**Exercise requirements:** Could you restate the data below word for word, without its pictures?

**Dataset section:**
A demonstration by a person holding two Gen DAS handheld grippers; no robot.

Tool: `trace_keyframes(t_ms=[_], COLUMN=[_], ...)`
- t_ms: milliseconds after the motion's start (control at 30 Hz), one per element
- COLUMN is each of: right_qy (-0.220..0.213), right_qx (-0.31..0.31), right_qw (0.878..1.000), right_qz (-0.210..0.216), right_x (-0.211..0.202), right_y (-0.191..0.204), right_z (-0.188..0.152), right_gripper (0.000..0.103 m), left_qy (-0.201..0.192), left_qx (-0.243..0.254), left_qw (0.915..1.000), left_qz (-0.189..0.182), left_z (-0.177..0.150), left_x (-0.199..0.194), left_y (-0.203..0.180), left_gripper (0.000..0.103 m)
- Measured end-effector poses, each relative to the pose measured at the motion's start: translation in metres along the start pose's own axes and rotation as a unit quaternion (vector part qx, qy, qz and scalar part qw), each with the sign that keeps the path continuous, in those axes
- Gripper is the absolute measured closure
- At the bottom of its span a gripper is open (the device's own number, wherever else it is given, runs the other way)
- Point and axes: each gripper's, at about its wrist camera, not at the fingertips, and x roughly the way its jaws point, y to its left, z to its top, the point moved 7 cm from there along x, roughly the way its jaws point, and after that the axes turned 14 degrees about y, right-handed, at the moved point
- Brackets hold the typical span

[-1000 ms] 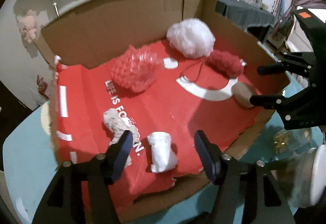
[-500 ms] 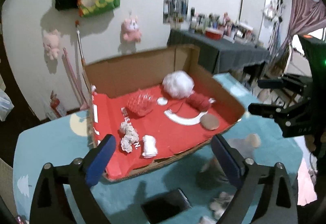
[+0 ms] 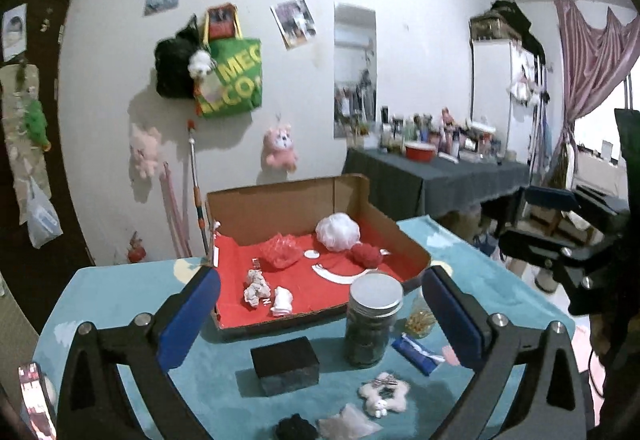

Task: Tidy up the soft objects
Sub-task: 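Withdraw both tools from the box back toward the table items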

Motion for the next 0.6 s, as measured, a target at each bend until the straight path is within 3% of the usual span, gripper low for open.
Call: trace_keyframes(t_ms=[233,400,600], right_qy=[-0.048,-0.035,-0.031], right_qx=[0.019,0.05,0.062], right_qw=[0.998,0.998,0.997], right_qz=[-0.029,-0.019,-0.041], right_x=[-0.03,-0.021,-0.007], right_y=[0.014,0.015,0.022], right_z=[-0.041,-0.074,-0.108], right_gripper=[0.006,0.006,0.006], left_qy=[-0.027,-0.029,-0.007], left_qx=[-0.024,-0.022,-0.056], left_qw=[0.9992,0.9993,0.9984], left_qz=[0.014,0.005,-0.009], left_z=[-0.038,-0.064,-0.091], left_x=[-0.017,-0.011,0.005], left_y=[-0.016,-0.028,-0.028], left_gripper=[0.0,0.0,0.0])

**Solution below:**
A demonstration by a person holding two Gen DAS handheld grippers; no robot.

Tool: `trace_keyframes(t_ms=[_], COLUMN=[_], ...)`
- t_ms: milliseconds after the motion's start (control at 30 Hz), one per element
- COLUMN is each of: right_qy (-0.220..0.213), right_qx (-0.31..0.31), right_qw (0.878..1.000), right_qz (-0.210..0.216), right_x (-0.211..0.202), right_y (-0.191..0.204), right_z (-0.188..0.152), right_gripper (0.000..0.103 m), left_qy (-0.201..0.192), left_qx (-0.243..0.254), left_qw (0.915..1.000), left_qz (-0.189..0.182), left_z (-0.177..0.150), left_x (-0.199..0.194), left_y (-0.203..0.180), left_gripper (0.000..0.103 m)
- Measured end-effector poses, each relative to the pose measured at the motion's start: translation in metres along the start pose's own axes and rotation as a unit quaternion (vector part qx, qy, qz and scalar part qw), each with the sign that keeps the path continuous, in those axes
- Gripper is the absolute measured closure
- At the bottom of its span a gripper is open (the device's own number, wherever else it is given, runs the other way)
- Point and axes: each gripper's, at about its wrist camera, not at the fingertips, and x roughly the way its jaws point, y to its left, z to its top, the point moved 7 cm from there along x, roughly the way its jaws point, and after that the axes turned 14 degrees about y, right-handed, at the moved point
- Brackets hold the typical span

[-1000 ms] 
[-500 ms] 
[+0 ms] 

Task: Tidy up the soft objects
Sub-task: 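Withdraw both tools from the box back toward the table items
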
Motion for the next 0.6 s, as measured, a target at each bend until the straight path is within 3% of the usual span, gripper low for open.
Call: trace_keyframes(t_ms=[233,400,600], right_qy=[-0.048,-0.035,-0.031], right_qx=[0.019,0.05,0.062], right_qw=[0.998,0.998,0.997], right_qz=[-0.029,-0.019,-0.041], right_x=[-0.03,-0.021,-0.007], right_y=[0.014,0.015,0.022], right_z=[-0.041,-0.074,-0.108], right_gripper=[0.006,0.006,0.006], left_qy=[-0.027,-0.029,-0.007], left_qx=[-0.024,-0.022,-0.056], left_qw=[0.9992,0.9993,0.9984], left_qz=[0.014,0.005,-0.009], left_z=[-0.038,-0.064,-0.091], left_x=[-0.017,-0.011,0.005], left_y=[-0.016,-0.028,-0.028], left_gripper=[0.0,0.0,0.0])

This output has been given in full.